Ce qui nous amène au petit-déjeuner de rencontre entre Harper et Petra d’un côté, et Yas et Eric (la gueule de bois, après avoir passé la nuit avec une travailleuse du sexe) de l’autre. C’est un moment humiliant pour Eric et triomphal pour Harper, qui retrouve désormais son ancien patron au gré de ses envies. Il ne peut pas ne pas accepter ce nouveau récit mais est complètement émasculé à la fin lorsque Harper insiste pour qu’il la regarde dans les yeux. Voici la cruauté contre laquelle Petra l’avait mise en garde ; c’est tellement inutile et pourtant tellement conforme à la façon dont Harper a l’intention de jouer à ce jeu : avec méchanceté – et avec un sens terrifiant de dynamisme et d’ambition.
Au moment où Eric monte à nouveau dans l’avion d’Henry, il est clairement dans un état encore pire qu’il ne l’a été jusqu’à présent.

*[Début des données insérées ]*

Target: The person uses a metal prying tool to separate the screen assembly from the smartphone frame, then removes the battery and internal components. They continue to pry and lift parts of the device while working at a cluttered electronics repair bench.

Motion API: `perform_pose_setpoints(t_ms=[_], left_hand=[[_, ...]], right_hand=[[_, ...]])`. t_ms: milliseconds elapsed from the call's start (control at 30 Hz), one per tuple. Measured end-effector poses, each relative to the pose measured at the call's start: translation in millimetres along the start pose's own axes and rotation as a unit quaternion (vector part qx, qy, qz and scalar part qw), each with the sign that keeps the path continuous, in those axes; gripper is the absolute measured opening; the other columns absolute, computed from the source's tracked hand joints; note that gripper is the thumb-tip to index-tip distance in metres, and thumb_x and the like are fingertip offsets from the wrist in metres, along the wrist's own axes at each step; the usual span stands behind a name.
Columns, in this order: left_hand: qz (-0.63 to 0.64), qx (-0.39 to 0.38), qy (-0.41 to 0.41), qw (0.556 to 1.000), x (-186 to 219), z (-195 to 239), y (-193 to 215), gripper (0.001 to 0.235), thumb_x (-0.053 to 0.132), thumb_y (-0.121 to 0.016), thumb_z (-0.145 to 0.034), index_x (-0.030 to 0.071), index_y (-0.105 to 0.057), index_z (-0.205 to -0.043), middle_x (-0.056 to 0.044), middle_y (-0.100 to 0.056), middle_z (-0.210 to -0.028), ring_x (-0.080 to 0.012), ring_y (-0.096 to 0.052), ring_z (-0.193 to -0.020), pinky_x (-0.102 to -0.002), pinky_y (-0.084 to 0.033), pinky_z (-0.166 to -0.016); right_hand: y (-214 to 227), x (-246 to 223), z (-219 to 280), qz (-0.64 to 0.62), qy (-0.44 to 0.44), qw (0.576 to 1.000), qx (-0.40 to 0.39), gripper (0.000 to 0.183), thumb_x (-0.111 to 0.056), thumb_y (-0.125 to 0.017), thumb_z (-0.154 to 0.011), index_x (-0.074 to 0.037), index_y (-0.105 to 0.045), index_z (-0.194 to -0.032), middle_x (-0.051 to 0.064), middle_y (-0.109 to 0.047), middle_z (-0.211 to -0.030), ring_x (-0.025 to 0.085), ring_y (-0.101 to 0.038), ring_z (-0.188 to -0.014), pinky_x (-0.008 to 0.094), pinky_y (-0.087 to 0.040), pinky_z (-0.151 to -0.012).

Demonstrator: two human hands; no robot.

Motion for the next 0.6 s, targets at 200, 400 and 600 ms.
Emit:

Ce qui n’aide pas : la façon dont Yas retourne vers Henry et entreprend de le rejoindre. Professionnel? Peut-être pas. Mais encore une fois, elle a également compris comment jouer à ce jeu, donc cela penche en sa faveur. Et maintenant : en avant !
Observations errantes
- • Je n’avais pas prévu Industrie nous donnant « Il a un gros porc incirconcis » comme ligne de dialogue et pourtant nous y sommes !
- • La crise de la quarantaine d’Eric peut-elle devenir plus sombre ? Il a recours aux « prévarications typiques des connards » en faisant de belles rencontres à Londres et en payant des travailleuses du sexe à Berne – et en essayant de se faire rassurer par les deux sur le fait qu’il est un assez bon connard.
- • « Fortune, bonne nuit : souriez encore ; tourne ta roue ! Honnêtement, quiconque cite Le roi Lear lorsque démarrer une réunion d’affaires (comme le fait Mostyn) mérite notre plus grand dédain. C’est presque aussi prétentieux que Harper choisissant alors d’appeler son nouveau fonds avec Petra Leviathan.
- • On en arrive au point où la réputation de Harper la précède désormais (avec Eric et Jesse Bloom bavardant sur son passage à Pierpoint). La rattrapera-t-il enfin ?
- • Je ne peux pas être le seul à avoir eu des flashbacks trop vifs pour Intentions cruelles en regardant cette scène de piscine entre Henry et Yas, non ? En parlant de cela, qu’est-ce qui nous semble le plus impressionnant : Harington dénudant ses fesses nues ou ses délicieuses intonations de cet accent britannique chic ?

Jeanne est une journaliste de 27 ans qui se passionne pour le cinéma et la culture pop. Elle adore dévorer des séries Netflix et se tenir au courant des dernières news sur les célébrités du moment. Jeanne a toujours été intéressée par l’écriture, et elle aime travailler comme journaliste car cela lui permet de partager sa passion pour la narration avec les autres.